#### REQUIRED WORK
Return every line below exactly as written.
Segment Start: SUPPLIED MATERIAL
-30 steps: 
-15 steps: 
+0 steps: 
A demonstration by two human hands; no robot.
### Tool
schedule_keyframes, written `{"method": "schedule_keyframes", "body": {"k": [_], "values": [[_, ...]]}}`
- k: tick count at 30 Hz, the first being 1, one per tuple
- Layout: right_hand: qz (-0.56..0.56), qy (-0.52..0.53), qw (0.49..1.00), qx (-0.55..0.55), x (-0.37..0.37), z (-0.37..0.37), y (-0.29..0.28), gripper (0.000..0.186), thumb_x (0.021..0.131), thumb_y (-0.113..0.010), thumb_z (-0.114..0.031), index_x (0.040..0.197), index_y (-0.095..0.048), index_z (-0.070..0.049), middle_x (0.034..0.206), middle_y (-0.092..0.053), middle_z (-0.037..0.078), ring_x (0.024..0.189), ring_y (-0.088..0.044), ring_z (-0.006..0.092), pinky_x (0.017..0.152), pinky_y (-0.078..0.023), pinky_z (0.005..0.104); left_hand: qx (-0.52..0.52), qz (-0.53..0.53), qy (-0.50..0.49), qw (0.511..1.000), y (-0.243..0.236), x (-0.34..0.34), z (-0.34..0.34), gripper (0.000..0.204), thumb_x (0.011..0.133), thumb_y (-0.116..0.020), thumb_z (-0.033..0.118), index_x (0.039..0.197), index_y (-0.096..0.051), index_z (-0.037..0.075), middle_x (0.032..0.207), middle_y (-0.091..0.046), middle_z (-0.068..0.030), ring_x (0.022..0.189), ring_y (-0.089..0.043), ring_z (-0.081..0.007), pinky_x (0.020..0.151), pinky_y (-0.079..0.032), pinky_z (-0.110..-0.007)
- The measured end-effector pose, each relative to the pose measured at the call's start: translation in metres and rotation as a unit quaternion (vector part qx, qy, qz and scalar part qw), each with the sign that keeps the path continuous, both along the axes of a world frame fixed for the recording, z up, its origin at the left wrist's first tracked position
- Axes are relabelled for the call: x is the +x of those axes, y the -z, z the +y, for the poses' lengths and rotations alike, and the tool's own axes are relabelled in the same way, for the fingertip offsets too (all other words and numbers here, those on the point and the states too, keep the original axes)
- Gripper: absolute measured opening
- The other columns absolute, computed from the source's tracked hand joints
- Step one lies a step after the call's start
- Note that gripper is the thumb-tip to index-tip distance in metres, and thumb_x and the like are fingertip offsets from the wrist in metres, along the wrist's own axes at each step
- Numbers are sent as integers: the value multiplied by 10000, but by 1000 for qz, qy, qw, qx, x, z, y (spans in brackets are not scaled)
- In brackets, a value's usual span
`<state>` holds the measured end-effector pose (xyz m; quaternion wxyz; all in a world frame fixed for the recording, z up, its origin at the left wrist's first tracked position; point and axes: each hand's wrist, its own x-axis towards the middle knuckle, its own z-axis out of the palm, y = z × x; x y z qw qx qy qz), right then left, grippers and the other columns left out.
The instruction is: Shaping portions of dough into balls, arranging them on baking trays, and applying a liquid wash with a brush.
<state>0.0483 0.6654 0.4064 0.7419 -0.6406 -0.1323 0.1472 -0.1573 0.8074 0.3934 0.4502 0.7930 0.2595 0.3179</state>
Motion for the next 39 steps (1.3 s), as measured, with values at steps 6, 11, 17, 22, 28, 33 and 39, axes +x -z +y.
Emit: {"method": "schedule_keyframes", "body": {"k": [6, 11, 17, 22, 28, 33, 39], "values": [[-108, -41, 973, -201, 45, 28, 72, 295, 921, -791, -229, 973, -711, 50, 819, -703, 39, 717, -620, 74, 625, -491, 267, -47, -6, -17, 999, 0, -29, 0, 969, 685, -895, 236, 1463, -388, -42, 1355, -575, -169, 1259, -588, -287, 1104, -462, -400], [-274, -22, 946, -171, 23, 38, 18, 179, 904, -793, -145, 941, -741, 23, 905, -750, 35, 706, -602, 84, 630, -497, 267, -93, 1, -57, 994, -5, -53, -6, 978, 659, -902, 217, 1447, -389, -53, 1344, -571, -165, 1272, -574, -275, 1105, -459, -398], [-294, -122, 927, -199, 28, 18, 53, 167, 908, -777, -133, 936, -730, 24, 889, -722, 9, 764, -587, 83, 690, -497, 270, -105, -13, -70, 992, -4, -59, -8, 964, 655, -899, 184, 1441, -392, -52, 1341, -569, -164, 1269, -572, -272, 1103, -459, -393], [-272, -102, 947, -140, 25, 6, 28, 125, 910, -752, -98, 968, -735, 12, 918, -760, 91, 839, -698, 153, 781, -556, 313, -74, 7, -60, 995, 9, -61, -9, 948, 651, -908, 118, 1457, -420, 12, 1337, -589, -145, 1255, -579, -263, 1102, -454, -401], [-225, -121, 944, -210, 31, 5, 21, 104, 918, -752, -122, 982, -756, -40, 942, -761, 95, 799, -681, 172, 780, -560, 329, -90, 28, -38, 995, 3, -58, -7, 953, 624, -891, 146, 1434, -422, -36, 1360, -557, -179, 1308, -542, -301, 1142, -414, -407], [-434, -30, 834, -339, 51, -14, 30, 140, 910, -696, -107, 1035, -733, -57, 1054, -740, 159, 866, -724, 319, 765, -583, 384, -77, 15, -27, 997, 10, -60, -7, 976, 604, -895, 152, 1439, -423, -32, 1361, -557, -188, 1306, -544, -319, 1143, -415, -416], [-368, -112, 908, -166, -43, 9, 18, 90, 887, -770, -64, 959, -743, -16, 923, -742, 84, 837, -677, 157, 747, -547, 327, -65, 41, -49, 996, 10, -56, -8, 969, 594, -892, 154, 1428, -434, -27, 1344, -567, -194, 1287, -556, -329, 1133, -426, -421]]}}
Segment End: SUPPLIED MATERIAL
#### ANSWER FOR THIS EXERCISE
-30 steps: 
-15 steps: 
+0 steps: 
A demonstration by two human hands; no robot.
### Tool
schedule_keyframes, written `{"method": "schedule_keyframes", "body": {"k": [_], "values": [[_, ...]]}}`
- k: tick count at 30 Hz, the first being 1, one per tuple
- Layout: right_hand: qz (-0.56..0.56), qy (-0.52..0.53), qw (0.49..1.00), qx (-0.55..0.55), x (-0.37..0.37), z (-0.37..0.37), y (-0.29..0.28), gripper (0.000..0.186), thumb_x (0.021..0.131), thumb_y (-0.113..0.010), thumb_z (-0.114..0.031), index_x (0.040..0.197), index_y (-0.095..0.048), index_z (-0.070..0.049), middle_x (0.034..0.206), middle_y (-0.092..0.053), middle_z (-0.037..0.078), ring_x (0.024..0.189), ring_y (-0.088..0.044), ring_z (-0.006..0.092), pinky_x (0.017..0.152), pinky_y (-0.078..0.023), pinky_z (0.005..0.104); left_hand: qx (-0.52..0.52), qz (-0.53..0.53), qy (-0.50..0.49), qw (0.511..1.000), y (-0.243..0.236), x (-0.34..0.34), z (-0.34..0.34), gripper (0.000..0.204), thumb_x (0.011..0.133), thumb_y (-0.116..0.020), thumb_z (-0.033..0.118), index_x (0.039..0.197), index_y (-0.096..0.051), index_z (-0.037..0.075), middle_x (0.032..0.207), middle_y (-0.091..0.046), middle_z (-0.068..0.030), ring_x (0.022..0.189), ring_y (-0.089..0.043), ring_z (-0.081..0.007), pinky_x (0.020..0.151), pinky_y (-0.079..0.032), pinky_z (-0.110..-0.007)
- The measured end-effector pose, each relative to the pose measured at the call's start: translation in metres and rotation as a unit quaternion (vector part qx, qy, qz and scalar part qw), each with the sign that keeps the path continuous, both along the axes of a world frame fixed for the recording, z up, its origin at the left wrist's first tracked position
- Axes are relabelled for the call: x is the +x of those axes, y the -z, z the +y, for the poses' lengths and rotations alike, and the tool's own axes are relabelled in the same way, for the fingertip offsets too (all other words and numbers here, those on the point and the states too, keep the original axes)
- Gripper: absolute measured opening
- The other columns absolute, computed from the source's tracked hand joints
- Step one lies a step after the call's start
- Note that gripper is the thumb-tip to index-tip distance in metres, and thumb_x and the like are fingertip offsets from the wrist in metres, along the wrist's own axes at each step
- Numbers are sent as integers: the value multiplied by 10000, but by 1000 for qz, qy, qw, qx, x, z, y (spans in brackets are not scaled)
- In brackets, a value's usual span
`<state>` holds the measured end-effector pose (xyz m; quaternion wxyz; all in a world frame fixed for the recording, z up, its origin at the left wrist's first tracked position; point and axes: each hand's wrist, its own x-axis towards the middle knuckle, its own z-axis out of the palm, y = z × x; x y z qw qx qy qz), right then left, grippers and the other columns left out.
The instruction is: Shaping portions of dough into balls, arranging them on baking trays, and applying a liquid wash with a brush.
<state>0.0483 0.6654 0.4064 0.7419 -0.6406 -0.1323 0.1472 -0.1573 0.8074 0.3934 0.4502 0.7930 0.2595 0.3179</state>
Motion for the next 39 steps (1.3 s), as measured, with values at steps 6, 11, 17, 22, 28, 33 and 39, axes +x -z +y.
Emit: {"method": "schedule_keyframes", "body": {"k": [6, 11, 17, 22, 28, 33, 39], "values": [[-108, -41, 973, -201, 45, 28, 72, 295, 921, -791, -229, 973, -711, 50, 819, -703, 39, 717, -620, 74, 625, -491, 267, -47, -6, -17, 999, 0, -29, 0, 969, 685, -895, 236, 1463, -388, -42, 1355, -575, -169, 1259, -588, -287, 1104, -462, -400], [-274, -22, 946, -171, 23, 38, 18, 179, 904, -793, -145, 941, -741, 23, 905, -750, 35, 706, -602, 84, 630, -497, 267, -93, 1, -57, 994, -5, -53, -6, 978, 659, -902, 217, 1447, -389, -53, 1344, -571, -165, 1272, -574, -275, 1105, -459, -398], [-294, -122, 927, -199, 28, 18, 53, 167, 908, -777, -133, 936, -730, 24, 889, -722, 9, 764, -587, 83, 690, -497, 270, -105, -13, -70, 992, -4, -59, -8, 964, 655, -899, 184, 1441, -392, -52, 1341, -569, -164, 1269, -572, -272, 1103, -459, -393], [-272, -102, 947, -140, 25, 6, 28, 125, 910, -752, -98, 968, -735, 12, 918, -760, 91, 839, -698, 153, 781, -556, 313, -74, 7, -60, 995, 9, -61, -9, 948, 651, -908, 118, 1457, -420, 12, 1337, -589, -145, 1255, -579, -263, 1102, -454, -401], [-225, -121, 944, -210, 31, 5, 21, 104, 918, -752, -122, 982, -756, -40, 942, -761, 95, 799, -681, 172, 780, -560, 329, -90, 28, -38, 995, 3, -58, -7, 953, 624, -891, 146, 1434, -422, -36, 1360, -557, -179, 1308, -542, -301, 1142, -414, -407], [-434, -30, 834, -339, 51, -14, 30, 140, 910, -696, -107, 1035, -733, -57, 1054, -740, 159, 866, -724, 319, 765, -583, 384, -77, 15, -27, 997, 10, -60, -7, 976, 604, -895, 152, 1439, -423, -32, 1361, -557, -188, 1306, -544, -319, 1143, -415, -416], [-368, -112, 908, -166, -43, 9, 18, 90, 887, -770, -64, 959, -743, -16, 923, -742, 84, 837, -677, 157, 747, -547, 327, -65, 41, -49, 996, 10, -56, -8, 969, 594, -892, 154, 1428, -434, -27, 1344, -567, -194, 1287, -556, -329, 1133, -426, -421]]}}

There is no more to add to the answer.